[14/08/2012] News
Pur con pigrizia ferragostana il Paese sembra dare qualche segno di reazione in fatto di politica industriale, se non altro sulla spinta del drammatico caso dell'ILVA di Taranto. Nei giorni scorsi, su questo giornale Alessandro Farulli ha giustamente raccolto il segnale proveniente da un editoriale di quelli che si suole definire "autorevoli" (Il Sole 24 Ore del 10 agosto) e che parlava di ineludibilità di un ripensamento in chiave sostenibile dell'industria di base.
E' sin troppo ovvio constatare quanto ritardo ci sia in queste affermazioni ed anche quanta cattiva coscienza da parte di ambienti che hanno sempre coltivato il culto della industrializzazione come questione da affidare ciecamente alle mani degli imprenditori.
Quel che è peggio però è il ritardo culturale che invece non sembra colmarsi rispetto a quanto sta succedendo negli altri paesi industrializzati. E allora suggeriamo la rilettura dell'Economist dello scorso 21 aprile che descriveva in un lungo inserto la "terza rivoluzione industriale" in corso.

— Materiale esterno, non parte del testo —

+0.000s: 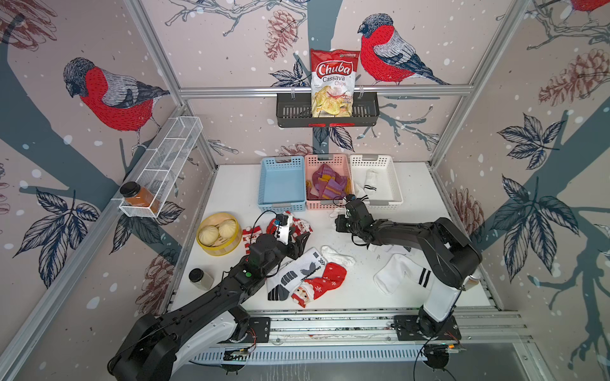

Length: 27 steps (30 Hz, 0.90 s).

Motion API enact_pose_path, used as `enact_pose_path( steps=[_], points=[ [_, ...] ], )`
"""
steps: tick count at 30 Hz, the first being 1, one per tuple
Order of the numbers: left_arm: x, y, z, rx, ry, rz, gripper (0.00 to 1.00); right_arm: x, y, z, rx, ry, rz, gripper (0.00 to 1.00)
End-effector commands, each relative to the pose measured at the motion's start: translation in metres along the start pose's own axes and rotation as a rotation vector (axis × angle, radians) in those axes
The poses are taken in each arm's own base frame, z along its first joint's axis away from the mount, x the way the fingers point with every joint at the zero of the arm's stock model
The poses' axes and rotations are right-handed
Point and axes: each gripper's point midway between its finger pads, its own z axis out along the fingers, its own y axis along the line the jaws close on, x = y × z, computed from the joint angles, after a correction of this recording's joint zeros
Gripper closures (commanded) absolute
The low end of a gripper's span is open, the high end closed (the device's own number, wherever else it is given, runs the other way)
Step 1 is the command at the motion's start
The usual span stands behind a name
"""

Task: Sort the socks into the basket by color
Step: Pick up the sock at the center of the board.

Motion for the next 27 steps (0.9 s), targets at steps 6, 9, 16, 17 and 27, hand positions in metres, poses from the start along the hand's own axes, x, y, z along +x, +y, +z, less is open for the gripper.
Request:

Non parliamo (solo) di economia verde, ma di un ridisegno radicale dei contenuti e dei confini (e degli impatti) della manifattura e dei suoi fondamentali tecnologici ed economici, grazie a nuove efficienze produttive legate a materiali, robotica, software avanzati e integrazione con i servizi.
Con due fondamentali conseguenze: un lavoro diverso, dove agli stereotipi dell'operaio manifatturiero subentrano profili ad alto livello di conoscenza, e la necessità di ripensare radicalmente le strategie di delocalizzazione.
Già oggi la manodopera cinese costituisce solo l'1,6% dei costi di un Ipad, sulla cui struttura influisce quindi assai modestamente. Ormai si parla esplicitamente di un "ritorno" nei paesi occidentali di molte produzioni, laddove il costo della manodopera sia meno rilevante e conti invece la vicinanza al mercato, la qualità delle infrastrutture, la prossimità alla ricerca.
E la stessa Cina, uscendo rapidamente dalla condizione di paese a basso costo del lavoro (o meglio riaffidando questo ruolo verso le zone interne), sta costruendo rapidamente le condizioni di competitività proprie dei paesi avanzati che della terza rivoluzione industriale vogliono essere protagonisti.
Mentre nel mondo si discute di come governare e rendere possibile questa verosimile re-industrializzazione di ritorno, noi intanto ci appassioniamo di un tema, la sostenibilità delle industrie di base, che gli altri hanno affrontato decenni fa.